American historian (born 1950)

Leila J. Rupp (born 1950) is an American historian, feminist, and professor of Feminist Studies at the University of California, Santa Barbara. She is an alumna of Bryn Mawr College, a member of the Seven Sisters women's colleges, where she received her bachelor's degree in 1972 as well as Ph.D. in 1976, both in history. Her areas of interest include women's movements, sexuality, and queer and women's history.

Rupp was a professor of history and women's studies for 25 years at Ohio State, and the university's first faculty member in women's studies, before joining the faculty of University of California, Santa Barbara in 2002.

Rupp is known for her numerous and critically-acclaimed books on women's and queer history and feminist studies, including Survival in the Doldrums (with Verta Taylor, published by Oxford University Press), Worlds of Women (Princeton University Press), A Desired Past (University of Chicago Press, and a finalist for the "Lesbian Studies" category of the Lambda Literary Awards), Drag Queens at the 801 Cabaret (with Verta Taylor, University of Chicago Press, winner of the Distinguished Book Award of the Sex and Gender Section of the American Sociological Association), and Sapphistries: A Global History of Love Between Women (New York University Press). SFGate described Sapphistries as "a fascinating and at times startling transnational history" that begins in 40,000 B.C. and ends it in modern times. In 2015, Rupp won the prestigious Lambda Literary Award for her co-edited anthology (with Susan Freeman) Understanding and Teaching U.S. Lesbian, Gay, Bisexual, and Transgender History (University of Wisconsin Press, 2014).

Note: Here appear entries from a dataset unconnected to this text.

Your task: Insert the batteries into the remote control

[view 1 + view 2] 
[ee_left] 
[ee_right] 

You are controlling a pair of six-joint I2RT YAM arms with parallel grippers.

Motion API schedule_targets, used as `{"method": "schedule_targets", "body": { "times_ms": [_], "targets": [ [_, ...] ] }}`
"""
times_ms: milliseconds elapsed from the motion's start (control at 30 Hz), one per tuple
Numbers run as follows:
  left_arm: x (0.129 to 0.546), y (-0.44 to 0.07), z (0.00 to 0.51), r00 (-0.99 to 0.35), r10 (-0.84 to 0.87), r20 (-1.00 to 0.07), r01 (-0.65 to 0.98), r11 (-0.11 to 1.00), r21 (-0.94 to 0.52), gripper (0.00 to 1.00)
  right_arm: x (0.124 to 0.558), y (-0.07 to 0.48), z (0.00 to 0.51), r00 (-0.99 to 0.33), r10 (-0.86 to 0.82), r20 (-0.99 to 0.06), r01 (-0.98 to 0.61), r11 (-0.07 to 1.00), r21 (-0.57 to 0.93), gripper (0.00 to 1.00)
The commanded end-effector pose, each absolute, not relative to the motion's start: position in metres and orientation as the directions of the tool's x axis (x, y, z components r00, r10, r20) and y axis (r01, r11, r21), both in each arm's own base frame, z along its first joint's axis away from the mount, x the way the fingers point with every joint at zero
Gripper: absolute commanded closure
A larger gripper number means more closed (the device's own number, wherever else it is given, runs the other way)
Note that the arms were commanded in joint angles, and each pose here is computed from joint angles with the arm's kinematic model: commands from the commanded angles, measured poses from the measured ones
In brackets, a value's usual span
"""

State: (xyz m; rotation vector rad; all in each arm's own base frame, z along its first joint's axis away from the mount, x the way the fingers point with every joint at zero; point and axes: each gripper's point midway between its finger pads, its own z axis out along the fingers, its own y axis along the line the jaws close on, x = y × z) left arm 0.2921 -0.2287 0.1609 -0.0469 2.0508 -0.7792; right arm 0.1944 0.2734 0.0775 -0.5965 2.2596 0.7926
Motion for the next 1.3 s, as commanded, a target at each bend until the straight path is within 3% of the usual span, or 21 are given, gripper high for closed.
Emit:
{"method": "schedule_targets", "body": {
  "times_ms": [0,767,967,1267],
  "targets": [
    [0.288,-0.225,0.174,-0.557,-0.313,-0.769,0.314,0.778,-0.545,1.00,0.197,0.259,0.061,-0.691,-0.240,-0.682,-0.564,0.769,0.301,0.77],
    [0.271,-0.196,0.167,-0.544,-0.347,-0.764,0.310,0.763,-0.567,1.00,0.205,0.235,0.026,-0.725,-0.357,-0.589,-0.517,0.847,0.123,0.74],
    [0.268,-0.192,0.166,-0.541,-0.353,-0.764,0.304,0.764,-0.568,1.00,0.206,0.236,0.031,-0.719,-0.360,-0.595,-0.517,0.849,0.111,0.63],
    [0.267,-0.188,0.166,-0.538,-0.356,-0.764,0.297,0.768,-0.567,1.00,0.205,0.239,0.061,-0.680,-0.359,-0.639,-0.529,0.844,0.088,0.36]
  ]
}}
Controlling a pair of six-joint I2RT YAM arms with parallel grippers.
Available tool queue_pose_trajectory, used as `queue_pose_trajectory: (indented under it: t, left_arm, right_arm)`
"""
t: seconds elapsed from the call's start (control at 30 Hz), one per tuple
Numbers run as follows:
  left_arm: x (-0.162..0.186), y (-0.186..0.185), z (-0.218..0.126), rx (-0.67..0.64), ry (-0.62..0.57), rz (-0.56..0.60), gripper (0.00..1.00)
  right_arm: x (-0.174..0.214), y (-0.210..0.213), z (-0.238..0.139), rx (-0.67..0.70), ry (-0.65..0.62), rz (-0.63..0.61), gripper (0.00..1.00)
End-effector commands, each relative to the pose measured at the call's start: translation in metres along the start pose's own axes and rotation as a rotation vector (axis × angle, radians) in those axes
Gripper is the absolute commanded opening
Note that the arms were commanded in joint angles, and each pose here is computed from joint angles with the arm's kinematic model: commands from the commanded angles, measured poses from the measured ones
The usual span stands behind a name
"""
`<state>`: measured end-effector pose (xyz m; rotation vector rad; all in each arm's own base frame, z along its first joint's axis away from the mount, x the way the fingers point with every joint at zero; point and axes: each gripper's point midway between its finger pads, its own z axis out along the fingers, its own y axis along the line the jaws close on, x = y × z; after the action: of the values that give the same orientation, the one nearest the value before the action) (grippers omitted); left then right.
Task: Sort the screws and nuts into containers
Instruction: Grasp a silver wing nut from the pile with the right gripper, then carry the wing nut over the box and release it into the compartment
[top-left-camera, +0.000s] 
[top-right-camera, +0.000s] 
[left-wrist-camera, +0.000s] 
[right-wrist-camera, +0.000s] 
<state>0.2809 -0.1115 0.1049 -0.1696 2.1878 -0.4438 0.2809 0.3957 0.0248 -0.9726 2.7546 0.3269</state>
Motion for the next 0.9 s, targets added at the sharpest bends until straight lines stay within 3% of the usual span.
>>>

She is coeditor of 5 editions of Feminist Frontiers, a pioneering text in women's, gender, and sexuality studies, and author of numerous articles in feminist studies, history, and social science journals. She was cohost of the podcast Queer America, sponsored by the Southern Poverty Law Center's Teaching Tolerance project.

In 2016, the American Historical Association offered the session “Transforming Women’s History: Leila Rupp — Scholar, Editor, and Mentor,” in which five prominent scholars honored Rupp's scholarship by detailing her impact on the field. Rupp was the editor of the Journal of Women's History from 1996 to 2004.

An out lesbian, her partner is Verta Taylor, with whom she coauthored several works.

==Publications ==
- Leila J. Rupp: Transnational Women's Movements, European History Online, Mainz: Institute of European History, 2011, retrieved: June 22, 2011.
- Leila J. Rupp, Sapphistries: A Global History of Love Between Women (New York: New York University Press, 2009).
- Leila J. Rupp and Verta Taylor, Drag Queens at the 801 Cabaret (Chicago: University of Chicago Press, 2003). xiii, 256 p. : ill.; 24 cm. ISBN 978-0-226-73158-2
- Leila J. Rupp, A Desired Past: A Short History of Same-Sex Love in America (Chicago: University of Chicago Press, 1999, paperback 2002).
- Vytou_ená minulost [Czech translation, by Vera Sokolová] (Prague: One Woman Press, 2001).
- Leila J. Rupp, Worlds of Women: The Making of an International Women's Movement (Princeton: Princeton University Press, 1997).
- Leila J. Rupp and Verta Taylor, Survival in the Doldrums: The American Women's Rights Movement, 1945 to the 1960s (New York: Oxford University Press, 1987; Columbus: Ohio State University Press [paperback edition], 1990).
Excerpt reprinted in Perspectives on the American Past (Lexington, MA: D.C. Heath, forthcoming).
- Leila J. Rupp, Mobilizing Women for War: German and American Propaganda, 1939-1945 (Princeton: Princeton University Press, 1978).